Getting started
Quickstart
Go from an empty bucket to an agent that answers questions over your files — with citations back to the bytes on Walrus.
Sign in
Open app.kraterion.com and sign in with Google. Behind the scenes this is zkLogin — you get a Sui account derived from your login, with no seed phrase to manage. Your buckets and files will be owned by that account.
Create a bucket
Create your first bucket from the dashboard. Buckets are created in the app rather than over the S3 API on purpose: a bucket is an on-chain object whose owner is set to you, so creating one needs your signature. Calling CreateBucket over S3 returns 501 NotImplemented.
Generate an API key
In the dashboard, create an S3 key. You'll get an access key id (starting with AKIA) and a secret. The secret is shown once — copy it now. Kraterion uses two kinds of credentials: S3 keys for the storage API, and bearer tokens for everything else. See API keys.
Upload a file
Point any S3 client at s3.kraterion.com. We'll use boto3. The region can be anything — the gateway reads the service but ignores the region.
import boto3
s3 = boto3.client(
"s3",
endpoint_url="https://s3.kraterion.com",
aws_access_key_id="AKIA...",
aws_secret_access_key="...",
region_name="us-east-1",
)
# Upload a file
s3.upload_file("handbook.md", "my-bucket", "handbook.md")
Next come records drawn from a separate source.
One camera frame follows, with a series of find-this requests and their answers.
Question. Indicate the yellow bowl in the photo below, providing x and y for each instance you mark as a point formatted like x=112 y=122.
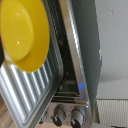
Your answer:
x=23 y=33

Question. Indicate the black dish rack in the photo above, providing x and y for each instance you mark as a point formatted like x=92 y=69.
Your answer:
x=85 y=50

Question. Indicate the silver oven knob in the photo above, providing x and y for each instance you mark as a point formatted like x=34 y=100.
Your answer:
x=78 y=116
x=59 y=115

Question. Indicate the white ribbed box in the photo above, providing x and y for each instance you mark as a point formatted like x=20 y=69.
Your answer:
x=111 y=113

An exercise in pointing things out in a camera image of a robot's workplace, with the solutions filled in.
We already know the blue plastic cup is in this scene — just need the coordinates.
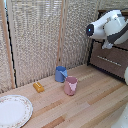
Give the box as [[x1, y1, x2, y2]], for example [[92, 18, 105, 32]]
[[54, 65, 69, 84]]

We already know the small orange block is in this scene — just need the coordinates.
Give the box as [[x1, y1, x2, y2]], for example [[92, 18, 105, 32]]
[[32, 82, 45, 93]]

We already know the silver drawer handle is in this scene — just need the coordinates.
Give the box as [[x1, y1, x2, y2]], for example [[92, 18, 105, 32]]
[[96, 54, 123, 68]]

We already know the woven bamboo folding screen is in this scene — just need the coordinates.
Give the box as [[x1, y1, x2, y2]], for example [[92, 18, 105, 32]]
[[0, 0, 128, 94]]

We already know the brown drawer front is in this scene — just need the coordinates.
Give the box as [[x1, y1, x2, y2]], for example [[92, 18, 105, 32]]
[[88, 40, 128, 80]]

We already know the pink plastic cup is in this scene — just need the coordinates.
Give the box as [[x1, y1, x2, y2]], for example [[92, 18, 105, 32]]
[[63, 75, 79, 97]]

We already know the white floral rimmed plate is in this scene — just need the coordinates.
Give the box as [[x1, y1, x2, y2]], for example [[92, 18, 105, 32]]
[[0, 94, 34, 128]]

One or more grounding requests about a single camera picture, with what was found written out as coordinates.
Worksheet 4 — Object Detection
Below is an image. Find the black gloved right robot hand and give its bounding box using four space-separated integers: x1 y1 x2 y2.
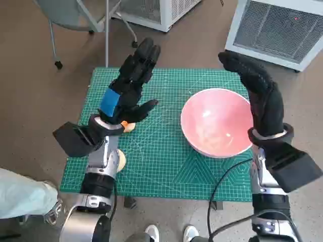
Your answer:
218 51 285 138

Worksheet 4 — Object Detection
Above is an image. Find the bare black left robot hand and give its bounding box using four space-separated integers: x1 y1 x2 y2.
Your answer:
97 37 162 127

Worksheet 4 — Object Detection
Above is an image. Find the pink bowl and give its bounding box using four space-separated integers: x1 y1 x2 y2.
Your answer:
180 88 254 159

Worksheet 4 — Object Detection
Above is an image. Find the round golden bread bun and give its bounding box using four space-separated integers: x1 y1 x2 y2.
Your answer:
117 149 127 172

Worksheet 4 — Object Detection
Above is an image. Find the metal pole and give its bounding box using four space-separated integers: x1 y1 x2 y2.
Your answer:
104 0 110 68

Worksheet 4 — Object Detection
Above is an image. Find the white mesh cabinet red light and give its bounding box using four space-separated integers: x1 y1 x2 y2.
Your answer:
224 0 323 73

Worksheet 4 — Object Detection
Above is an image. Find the green cutting mat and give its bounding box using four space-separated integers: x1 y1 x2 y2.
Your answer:
59 67 254 203

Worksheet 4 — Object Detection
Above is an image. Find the white cabinet with louvred side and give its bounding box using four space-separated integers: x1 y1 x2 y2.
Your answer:
111 0 202 33

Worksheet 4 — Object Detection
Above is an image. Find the grey office chair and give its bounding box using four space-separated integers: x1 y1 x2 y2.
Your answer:
32 0 139 70

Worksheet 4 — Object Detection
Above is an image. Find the white shoe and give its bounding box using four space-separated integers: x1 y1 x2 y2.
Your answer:
145 224 160 242
183 225 200 242

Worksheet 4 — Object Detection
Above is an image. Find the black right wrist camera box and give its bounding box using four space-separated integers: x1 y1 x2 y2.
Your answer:
264 142 323 194

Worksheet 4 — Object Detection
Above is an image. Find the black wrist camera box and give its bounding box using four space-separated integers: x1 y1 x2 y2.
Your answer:
52 122 105 157
264 142 323 194

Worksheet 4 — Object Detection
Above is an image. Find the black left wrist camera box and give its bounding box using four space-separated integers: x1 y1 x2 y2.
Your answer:
52 122 105 157

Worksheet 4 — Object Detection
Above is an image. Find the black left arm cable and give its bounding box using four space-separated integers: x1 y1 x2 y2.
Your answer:
107 180 118 225

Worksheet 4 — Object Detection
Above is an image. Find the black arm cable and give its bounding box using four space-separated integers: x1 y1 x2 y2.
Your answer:
207 158 254 242
107 180 118 225

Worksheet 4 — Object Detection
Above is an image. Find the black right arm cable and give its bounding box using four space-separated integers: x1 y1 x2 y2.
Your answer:
207 158 254 242

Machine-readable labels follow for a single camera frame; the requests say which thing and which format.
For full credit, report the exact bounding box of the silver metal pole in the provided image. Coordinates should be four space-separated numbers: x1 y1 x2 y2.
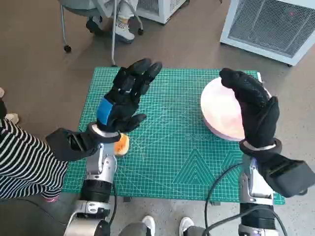
110 0 121 67

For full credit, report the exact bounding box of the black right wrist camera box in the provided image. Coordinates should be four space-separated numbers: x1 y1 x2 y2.
255 153 315 198

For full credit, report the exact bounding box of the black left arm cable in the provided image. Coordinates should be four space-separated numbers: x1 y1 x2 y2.
107 181 119 226

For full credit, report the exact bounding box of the small white mesh cabinet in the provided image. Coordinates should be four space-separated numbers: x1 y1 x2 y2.
134 0 190 25

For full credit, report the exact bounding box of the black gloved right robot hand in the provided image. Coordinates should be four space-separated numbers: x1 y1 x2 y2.
219 68 281 148

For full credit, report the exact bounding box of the large white mesh cabinet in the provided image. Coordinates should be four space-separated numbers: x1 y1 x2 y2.
220 0 315 66

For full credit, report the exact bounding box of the person in striped clothing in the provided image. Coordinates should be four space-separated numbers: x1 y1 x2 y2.
0 99 68 200

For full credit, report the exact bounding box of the standing person with white shoes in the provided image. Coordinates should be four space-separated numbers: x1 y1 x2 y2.
118 215 207 236

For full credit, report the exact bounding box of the grey office chair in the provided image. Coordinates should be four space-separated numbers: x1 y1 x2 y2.
59 0 145 53

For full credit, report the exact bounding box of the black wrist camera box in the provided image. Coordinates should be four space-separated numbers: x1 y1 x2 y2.
45 127 99 162
255 153 315 198

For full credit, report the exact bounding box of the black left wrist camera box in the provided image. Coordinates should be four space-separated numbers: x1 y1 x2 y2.
45 127 99 162

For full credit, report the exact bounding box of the pink bowl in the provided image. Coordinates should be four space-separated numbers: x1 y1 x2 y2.
200 76 247 141

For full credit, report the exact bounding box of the person's white shoe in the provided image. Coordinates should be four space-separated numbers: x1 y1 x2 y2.
4 113 19 123

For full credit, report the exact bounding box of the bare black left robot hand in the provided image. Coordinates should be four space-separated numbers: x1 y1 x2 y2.
95 58 163 134

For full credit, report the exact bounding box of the green cutting mat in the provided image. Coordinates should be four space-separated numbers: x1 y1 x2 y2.
63 66 286 205

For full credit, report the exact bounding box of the rectangular striped toy bread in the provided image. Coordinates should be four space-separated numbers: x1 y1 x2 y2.
114 134 130 157

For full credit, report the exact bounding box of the seated person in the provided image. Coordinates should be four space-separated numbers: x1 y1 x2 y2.
86 0 138 44

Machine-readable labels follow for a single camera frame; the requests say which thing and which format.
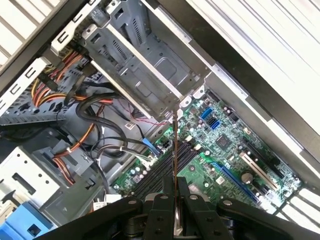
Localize white expansion slot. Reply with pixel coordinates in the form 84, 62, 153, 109
238, 152, 279, 191

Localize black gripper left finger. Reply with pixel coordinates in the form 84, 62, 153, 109
34, 176, 176, 240

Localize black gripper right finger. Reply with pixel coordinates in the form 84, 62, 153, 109
178, 177, 320, 240

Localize grey disk bay cage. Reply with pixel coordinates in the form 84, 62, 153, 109
82, 0, 213, 118

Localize orange red wire bundle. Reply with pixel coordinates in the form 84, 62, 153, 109
51, 104, 106, 186

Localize blue expansion slot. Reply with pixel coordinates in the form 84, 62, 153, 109
211, 161, 260, 204

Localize black expansion slot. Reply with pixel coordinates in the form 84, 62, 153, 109
238, 137, 287, 177

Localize blue drive latch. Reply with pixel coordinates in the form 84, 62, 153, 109
0, 201, 55, 240

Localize blue flat SATA cable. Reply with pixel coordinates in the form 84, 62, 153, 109
141, 136, 161, 161

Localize silver coin cell battery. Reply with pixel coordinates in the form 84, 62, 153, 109
241, 170, 254, 184

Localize grey optical drive cage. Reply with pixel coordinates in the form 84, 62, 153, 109
0, 124, 106, 240

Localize green motherboard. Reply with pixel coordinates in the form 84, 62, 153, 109
109, 84, 303, 221

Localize thick black cable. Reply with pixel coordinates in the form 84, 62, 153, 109
63, 91, 145, 145

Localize orange yellow power wires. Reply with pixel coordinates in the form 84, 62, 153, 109
29, 48, 115, 108

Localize white green purple wires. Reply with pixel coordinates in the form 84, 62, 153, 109
91, 142, 157, 166

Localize thin red black wire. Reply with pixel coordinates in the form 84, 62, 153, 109
117, 96, 169, 126

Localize RAM stick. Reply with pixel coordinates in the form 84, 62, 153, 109
172, 111, 181, 237

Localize black open PC case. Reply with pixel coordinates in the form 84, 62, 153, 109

# List what's in the bucket (use V2 — V1 is not supported)
for obj in s3.list_objects_v2(Bucket="my-bucket").get("Contents", []):
print(obj["Key"], obj["Size"])The file is encrypted at the gateway before it's stored, so the bytes on Walrus are ciphertext. Reads are decrypted transparently while your key is authorized.
Enable knowledge
Turn on knowledge for the bucket to make it searchable. Kraterion chunks and embeds every object so agents can retrieve passages with citations. Enabling needs an OpenAI key configured on the project (Kraterion uses your key to embed). Toggle it in the dashboard, or over the API with a bearer token:
curl -X POST https://api.kraterion.com/v1/buckets/<bucket_id>/knowledge \
-H "Authorization: Bearer kr_live_..." \
-H "Content-Type: application/json" \
-d '{"enabled": true}'Create an agent
Create an agent and attach the bucket. An agent is a saved configuration — a system prompt, a model, the buckets it can see, and the tools it can call. Use the dashboard, or the API:
curl -X POST https://api.kraterion.com/v1/projects/<project_id>/agents \
-H "Authorization: Bearer kr_live_..." \
-H "Content-Type: application/json" \
-d '{
"name": "handbook-bot",
"system_prompt": "Answer questions using the company handbook.",
"model": "gpt-4o-mini",
"bucket_ids": ["<bucket_id>"],
"tools": ["kraterion_search"]
}'Invoke the agent
The agent speaks the OpenAI Chat Completions protocol, so the official OpenAI SDK works unchanged — just point its base URL at the agent and use your bearer token as the API key.
from openai import OpenAI
client = OpenAI(
base_url="https://api.kraterion.com/v1/agents/<agent_id>",
api_key="kr_live_...",
)
resp = client.chat.completions.create(
model="gpt-4o-mini",
messages=[{"role": "user", "content": "What's our refund window?"}],
)
print(resp.choices[0].message.content)
# Citations and retrieval info arrive in the response's "kraterion" field.That's the whole loop. From here, give the agent more tools, wire up memory, or embed it on your site.